Transportation Secretary Anthony Foxx last month ordered railroads to notify states of Bakken oil shipments so firefighters and first responders can better prepare for future accidents.

But Wyden and Merkley told Foxx Thursday that his order leaves emergency personnel in the dark on oil shipments from outside the Bakken or smaller than the 1,000,000 gallon threshold set by Foxx.

The Oregon Democrats urged an expansion of the order to cover crude from all parts of the U.S. and Canada, and to lower the threshold to include smaller shipments.

"With the exception of the Lac-Megantic accident, every accident involving crude oil, ethanol and other flammable materials since 2006 has resulted in a hazardous materials release of less than 1,000,000 gallons," Wyden and Merkley wrote in a Thursday letter to Foxx. They said the examples cited by the NTSB chairman show trains that carry non-Bakken crude and less than 1,000,000 pose the same "imminent hazard" that Foxx has asserted for Bakken oil.

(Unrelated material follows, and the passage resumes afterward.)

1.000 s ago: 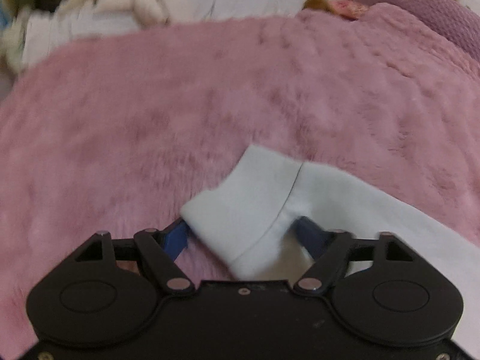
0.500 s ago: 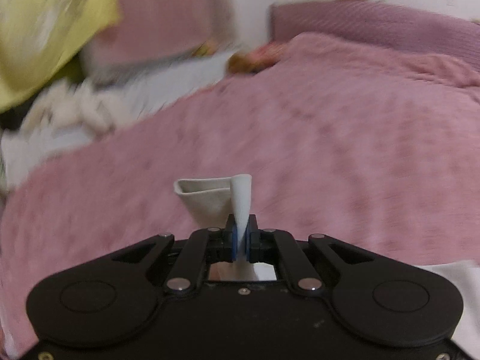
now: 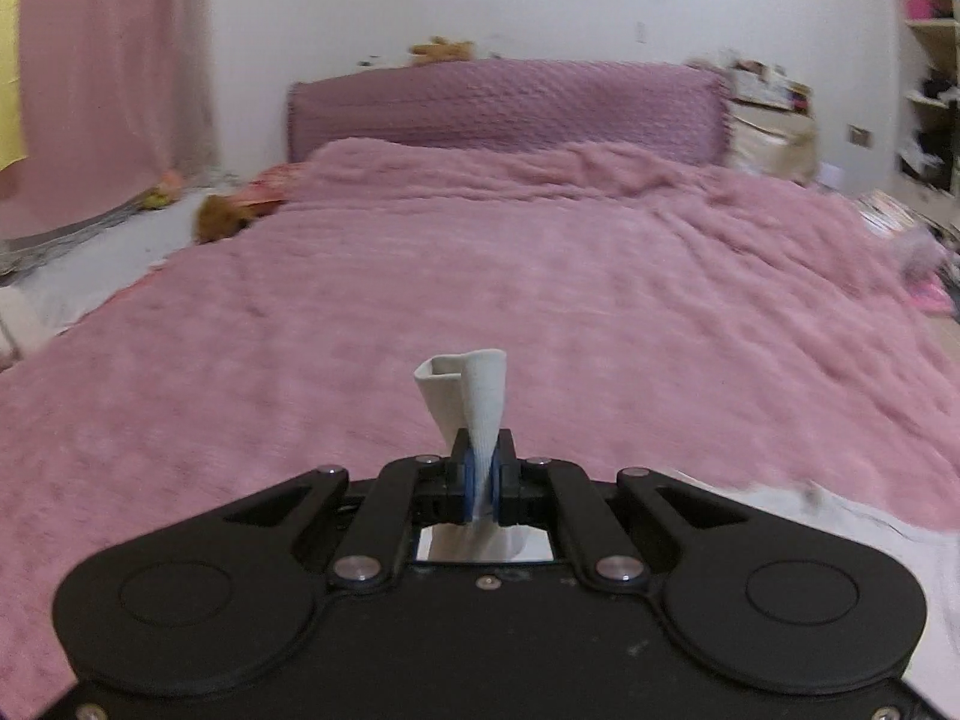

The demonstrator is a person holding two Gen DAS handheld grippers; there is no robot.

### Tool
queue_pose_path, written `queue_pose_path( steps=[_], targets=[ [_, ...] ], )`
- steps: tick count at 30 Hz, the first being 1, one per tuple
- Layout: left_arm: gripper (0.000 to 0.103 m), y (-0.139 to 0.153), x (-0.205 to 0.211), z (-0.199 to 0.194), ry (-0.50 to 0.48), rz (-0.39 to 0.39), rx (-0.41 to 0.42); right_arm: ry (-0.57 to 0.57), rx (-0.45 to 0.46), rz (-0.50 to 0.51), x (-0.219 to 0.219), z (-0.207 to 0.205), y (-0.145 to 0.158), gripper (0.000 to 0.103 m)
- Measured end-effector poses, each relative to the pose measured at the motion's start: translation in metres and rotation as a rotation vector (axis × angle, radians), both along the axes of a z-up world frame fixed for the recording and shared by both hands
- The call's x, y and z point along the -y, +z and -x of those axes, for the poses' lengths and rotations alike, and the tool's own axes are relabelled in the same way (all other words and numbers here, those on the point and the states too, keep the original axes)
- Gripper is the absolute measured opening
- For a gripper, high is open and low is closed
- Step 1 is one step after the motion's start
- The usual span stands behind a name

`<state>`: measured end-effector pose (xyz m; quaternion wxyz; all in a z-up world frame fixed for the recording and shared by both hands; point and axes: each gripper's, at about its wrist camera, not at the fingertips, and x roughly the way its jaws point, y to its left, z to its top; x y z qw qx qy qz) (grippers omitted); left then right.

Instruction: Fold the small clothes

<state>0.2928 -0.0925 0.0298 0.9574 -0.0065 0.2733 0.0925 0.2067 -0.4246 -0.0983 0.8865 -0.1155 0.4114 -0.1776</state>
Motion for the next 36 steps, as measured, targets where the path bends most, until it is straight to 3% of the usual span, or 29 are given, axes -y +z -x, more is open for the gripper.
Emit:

Representatives of the oil industry and officials in North Dakota also complained about Bakken oil being singled out by regulators — although for opposite reasons. The American Petroleum Institute and American Fuel and Petrochemical Manufacturers have said Bakken oil is no more volatile than other light, sweet crudes produced elsewhere in the U.S. and abroad.

The concerns aired by the NTSB and the Oregon senators essentially flip that argument on its head, to say different types of crude and other hazardous liquids such as ethanol also pose a significant safety risk.

"Accidents involving crude oil or flammable liquids of any kind, especially when these liquids are transported in large volumes, such as in unit trains or blocks of tank cars, can have disastrous consequences," Hart said.

Association of American Railroads spokeswoman Holly Arthur said the rail industry is complying with Foxx's original order. She said the group would have to see the specifics of any changes before commenting on them.

About 700,000 barrels of oil a day — enough to fill 10 trains of 100 cars each — is coming out of the Bakken by rail, according to the North Dakota Pipeline Authority. That equals roughly 80 percent of crude-by-rail shipments nationwide during the first three months of the year, according to an analysis of information provided by the railroad association.